*** Opening of PROVIDED DATA ***

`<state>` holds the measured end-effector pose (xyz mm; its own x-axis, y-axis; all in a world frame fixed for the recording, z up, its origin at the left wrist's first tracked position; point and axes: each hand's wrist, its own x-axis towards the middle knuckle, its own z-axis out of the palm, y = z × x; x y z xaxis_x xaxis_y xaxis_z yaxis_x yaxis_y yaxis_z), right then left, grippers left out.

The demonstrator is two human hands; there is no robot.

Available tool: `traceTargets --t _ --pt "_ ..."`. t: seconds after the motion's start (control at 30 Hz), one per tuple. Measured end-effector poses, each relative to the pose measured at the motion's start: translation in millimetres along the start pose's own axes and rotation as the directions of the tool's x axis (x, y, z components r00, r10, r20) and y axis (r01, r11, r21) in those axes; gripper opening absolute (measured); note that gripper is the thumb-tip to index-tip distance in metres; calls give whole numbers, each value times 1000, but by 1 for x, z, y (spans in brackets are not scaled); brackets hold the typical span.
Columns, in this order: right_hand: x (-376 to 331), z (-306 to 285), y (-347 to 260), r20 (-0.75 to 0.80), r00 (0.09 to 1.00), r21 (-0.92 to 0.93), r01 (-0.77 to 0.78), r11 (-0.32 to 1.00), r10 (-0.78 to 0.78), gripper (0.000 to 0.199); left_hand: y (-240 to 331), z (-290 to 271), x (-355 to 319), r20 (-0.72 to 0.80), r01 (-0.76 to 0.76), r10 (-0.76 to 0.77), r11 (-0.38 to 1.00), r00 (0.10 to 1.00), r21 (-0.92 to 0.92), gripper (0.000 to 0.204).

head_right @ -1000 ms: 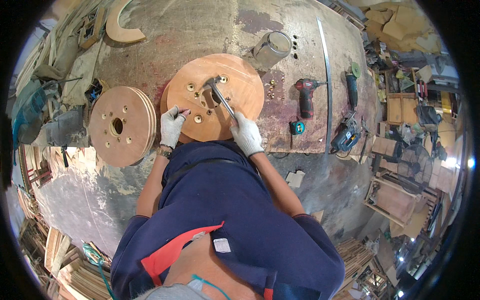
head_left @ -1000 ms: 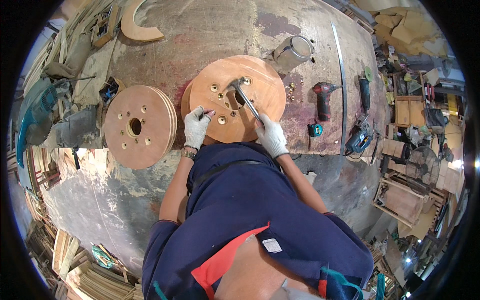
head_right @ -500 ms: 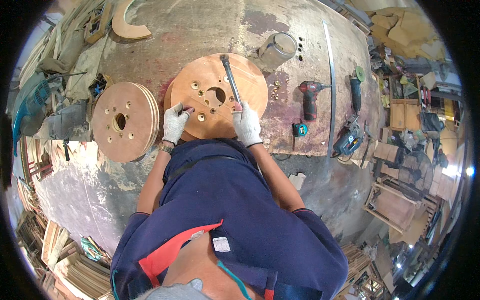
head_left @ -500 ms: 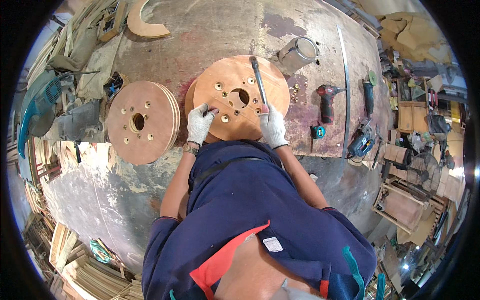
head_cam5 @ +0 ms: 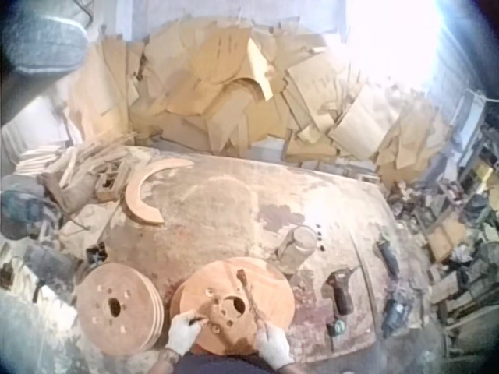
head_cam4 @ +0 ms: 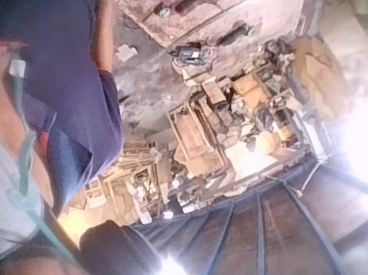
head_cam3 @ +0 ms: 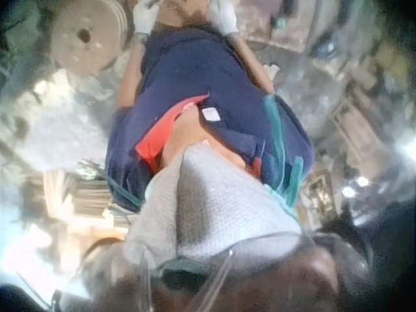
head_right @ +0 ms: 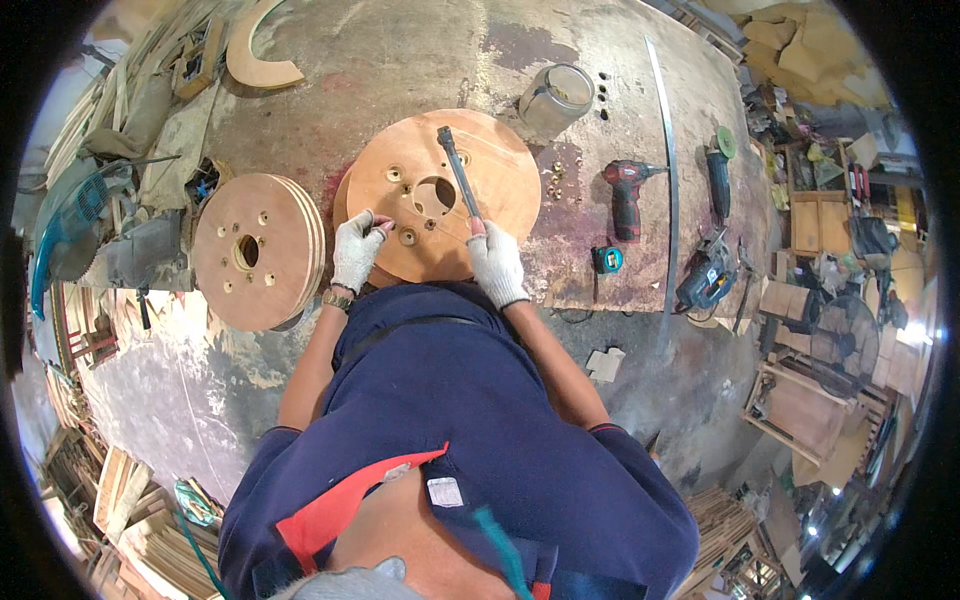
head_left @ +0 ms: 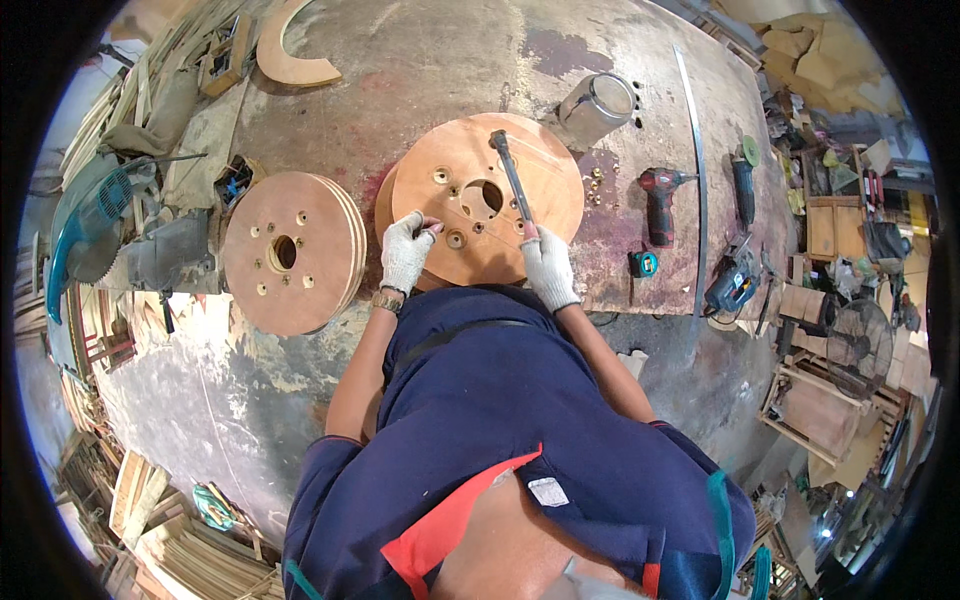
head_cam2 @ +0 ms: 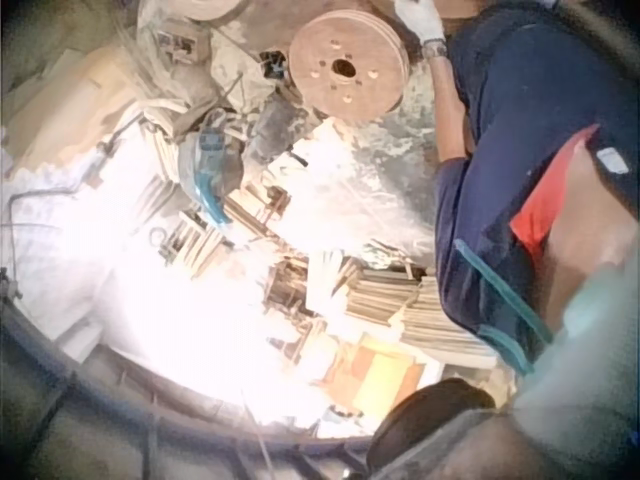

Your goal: The person inserts small metal fasteners into pre-drilled holes on stacked circular wooden discs and taps them flush with a hammer. The person works on multiple discs in sequence, occasionally repositioning the stack.

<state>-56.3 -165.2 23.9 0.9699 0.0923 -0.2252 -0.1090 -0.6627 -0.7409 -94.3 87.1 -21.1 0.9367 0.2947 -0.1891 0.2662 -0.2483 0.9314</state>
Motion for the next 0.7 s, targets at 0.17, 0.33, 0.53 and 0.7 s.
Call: traceTargets --t 0.17,0.33,0.53,0.7 --pt "-5 4 18 64 993 -22 97 995 -95 45 -2 2 -1 2 -7 7 998 1000 -64 17" --pt "22 11 15 -102 988 93 -110 989 120 49 -3 1 4 10 25 -26 997 1000 67 19" --pt "43 24 51 14 971 361 -226 905 237 54 39 23 47 59 -53 40 969 998 243 23" --pt "41 19 48 6 983 327 -175 929 183 58 61 59 101 55 -161 152 964 987 210 20"
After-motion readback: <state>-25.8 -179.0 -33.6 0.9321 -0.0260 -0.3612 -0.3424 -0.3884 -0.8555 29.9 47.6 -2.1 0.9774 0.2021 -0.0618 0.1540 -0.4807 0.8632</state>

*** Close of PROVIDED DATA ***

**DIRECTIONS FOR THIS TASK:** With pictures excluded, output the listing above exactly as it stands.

**REPLY:**
`<state>` holds the measured end-effector pose (xyz mm; its own x-axis, y-axis; all in a world frame fixed for the recording, z up, its origin at the left wrist's first tracked position; point and axes: each hand's wrist, its own x-axis towards the middle knuckle, its own z-axis out of the palm, y = z × x; x y z xaxis_x xaxis_y xaxis_z yaxis_x yaxis_y yaxis_z), right then left, grippers left out.

The demonstrator is two human hands; there is no robot.

Available tool: `traceTargets --t _ --pt "_ ..."`. t: seconds after the motion's start (control at 30 Hz), one per tuple. Measured end-effector poses, each relative to the pose measured at the motion's start: translation in millimetres along the start pose's own axes and rotation as the directions of the tool's x axis (x, y, z components r00, r10, r20) and y axis (r01, r11, r21) in those axes; gripper opening absolute (measured); note that gripper is the thumb-tip to index-tip distance in metres; calls give whole numbers, each value times 1000, but by 1 for x, z, y (spans in brackets are not scaled); brackets hold the typical span.
Columns, in this order: right_hand: x (-376 to 331), z (-306 to 285), y (-347 to 260), r20 (-0.75 to 0.80), r00 (0.09 to 1.00), r21 (-0.92 to 0.93), r01 (-0.77 to 0.78), r11 (-0.32 to 1.00), r10 (-0.78 to 0.78), gripper (0.000 to 0.199); left_hand: y (-240 to 331), z (-290 to 271), x (-355 to 319), r20 (-0.72 to 0.80), r01 (-0.76 to 0.76), r10 (-0.76 to 0.77), r11 (-0.38 to 1.00), r00 (0.10 to 1.00), r21 (-0.92 to 0.92), gripper (0.000 to 0.204).

head_right @ -1000 ms: 
head_left @ -1000 ms: 
head_right @ -500 ms: 
head_left @ -500 ms: 
head_cam5 @ +0 ms: 
head_cam4 @ +0 ms: 
head_cam3 @ +0 ms: 
head_right @ +0 ms: 
head_left @ +0 ms: 
head_cam2 @ +0 ms: 

Your goal: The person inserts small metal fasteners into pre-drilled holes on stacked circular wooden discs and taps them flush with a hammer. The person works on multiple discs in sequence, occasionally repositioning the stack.

<state>-56.3 -165.2 23.9 0.9699 0.0923 -0.2252 -0.1090 -0.6627 -0.7409 -94.3 87.1 -21.1 0.9367 0.2947 -0.1891 0.2662 -0.2483 0.9314</state>
Motion for the next 0.7 s, targets at 0.17, 0.33, 0.53 and 0.7 s.
Call: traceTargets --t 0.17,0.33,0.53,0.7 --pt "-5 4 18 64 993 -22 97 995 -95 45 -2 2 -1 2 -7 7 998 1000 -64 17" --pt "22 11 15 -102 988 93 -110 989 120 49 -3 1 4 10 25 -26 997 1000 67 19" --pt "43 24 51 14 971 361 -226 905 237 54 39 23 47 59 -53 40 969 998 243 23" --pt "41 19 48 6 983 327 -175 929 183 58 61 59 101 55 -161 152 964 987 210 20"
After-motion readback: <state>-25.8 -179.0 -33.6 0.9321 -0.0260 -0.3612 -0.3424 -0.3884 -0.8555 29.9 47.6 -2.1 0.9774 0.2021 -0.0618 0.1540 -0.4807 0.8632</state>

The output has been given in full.